**Task description**
Within the listing below, locate all lines containing the word "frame". Copy each one.

**Data section**
###

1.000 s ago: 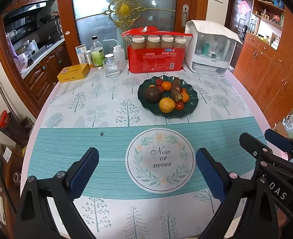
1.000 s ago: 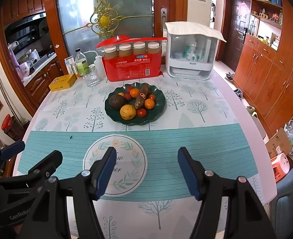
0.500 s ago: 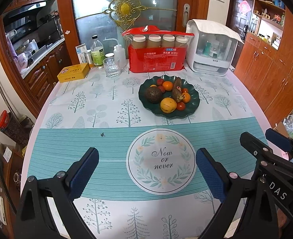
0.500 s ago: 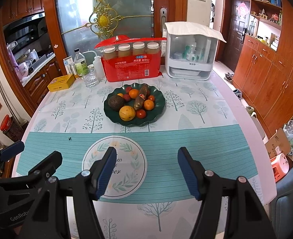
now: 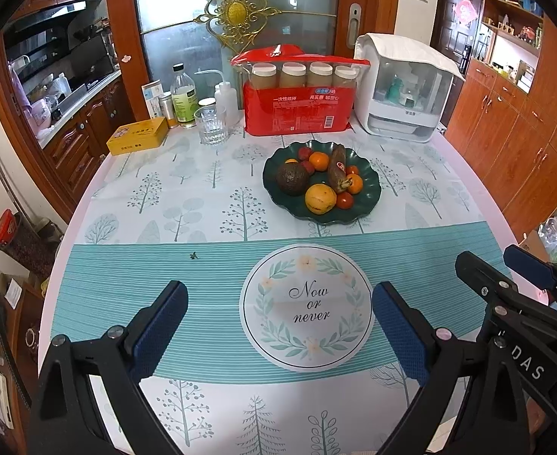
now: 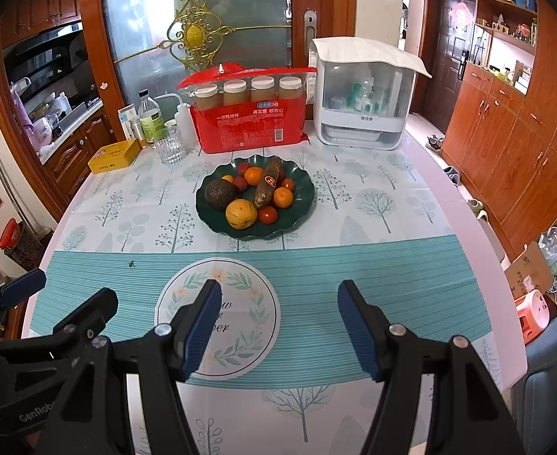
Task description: Organize fruits
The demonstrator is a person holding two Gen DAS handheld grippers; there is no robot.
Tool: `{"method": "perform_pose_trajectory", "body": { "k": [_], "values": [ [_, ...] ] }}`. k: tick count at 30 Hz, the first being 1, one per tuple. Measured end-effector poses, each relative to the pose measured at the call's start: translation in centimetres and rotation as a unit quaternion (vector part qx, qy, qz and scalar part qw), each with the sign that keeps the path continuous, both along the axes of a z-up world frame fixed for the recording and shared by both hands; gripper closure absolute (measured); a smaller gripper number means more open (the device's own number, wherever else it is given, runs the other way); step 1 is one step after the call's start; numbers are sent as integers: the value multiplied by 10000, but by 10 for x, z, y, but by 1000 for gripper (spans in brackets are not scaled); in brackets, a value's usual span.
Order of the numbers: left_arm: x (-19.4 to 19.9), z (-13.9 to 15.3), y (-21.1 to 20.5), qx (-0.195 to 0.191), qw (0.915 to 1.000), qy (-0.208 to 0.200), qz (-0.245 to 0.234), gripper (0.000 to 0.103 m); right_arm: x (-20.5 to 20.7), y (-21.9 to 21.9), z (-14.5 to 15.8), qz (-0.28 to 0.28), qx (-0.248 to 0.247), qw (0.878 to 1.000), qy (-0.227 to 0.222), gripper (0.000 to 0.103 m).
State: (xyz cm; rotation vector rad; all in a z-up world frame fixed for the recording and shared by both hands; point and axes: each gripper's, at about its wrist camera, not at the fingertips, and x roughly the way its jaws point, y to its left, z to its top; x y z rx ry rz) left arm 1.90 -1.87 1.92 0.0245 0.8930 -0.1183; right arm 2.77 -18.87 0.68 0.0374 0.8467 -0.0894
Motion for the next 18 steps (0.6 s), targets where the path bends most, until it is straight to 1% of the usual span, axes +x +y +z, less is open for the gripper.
{"method": "perform_pose_trajectory", "body": {
  "k": [11, 18],
  "values": [
    [-1, -1, 0, 6, 10000, -14, -5, 6, 2, 0, -1, -13, 1, 10000, 18, 39],
    [4, -7, 0, 3, 10000, 25, -21, 6, 3, 0, -4, -26, 12, 10000, 50, 39]
  ]
}}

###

**Answer space**
Tool: `{"method": "perform_pose_trajectory", "body": { "k": [_], "values": [ [_, ...] ] }}`. k: tick count at 30 Hz, the first being 1, one per tuple. Measured end-effector poses, each relative to the pose measured at the call's start: translation in centimetres and rotation as a unit quaternion (vector part qx, qy, qz and scalar part qw), each with the sign that keeps the path continuous, both along the axes of a z-up world frame fixed for the recording and shared by both hands; gripper closure absolute (measured); a smaller gripper number means more open (the device's own number, wherever else it is given, runs the other way); step 1 is one step after the call's start; numbers are sent as integers: the value multiplied by 10000, but by 10 for x, z, y, but by 1000 for gripper (spans in brackets are not scaled); in brackets, a value's usual span.
State: (xyz cm; rotation vector rad; all in a z-up world frame fixed for the recording and shared by both hands; point and axes: each gripper's, at about its wrist camera, not at the fingertips, and x roughly the way its jaws point, y to its left, z to its top; x y z rx ry rz) left arm 1.90 -1.87 1.92 0.0245 0.8930 -0.1183; right arm 2.77 -18.87 0.68 0.0374 0.8467 -0.0894

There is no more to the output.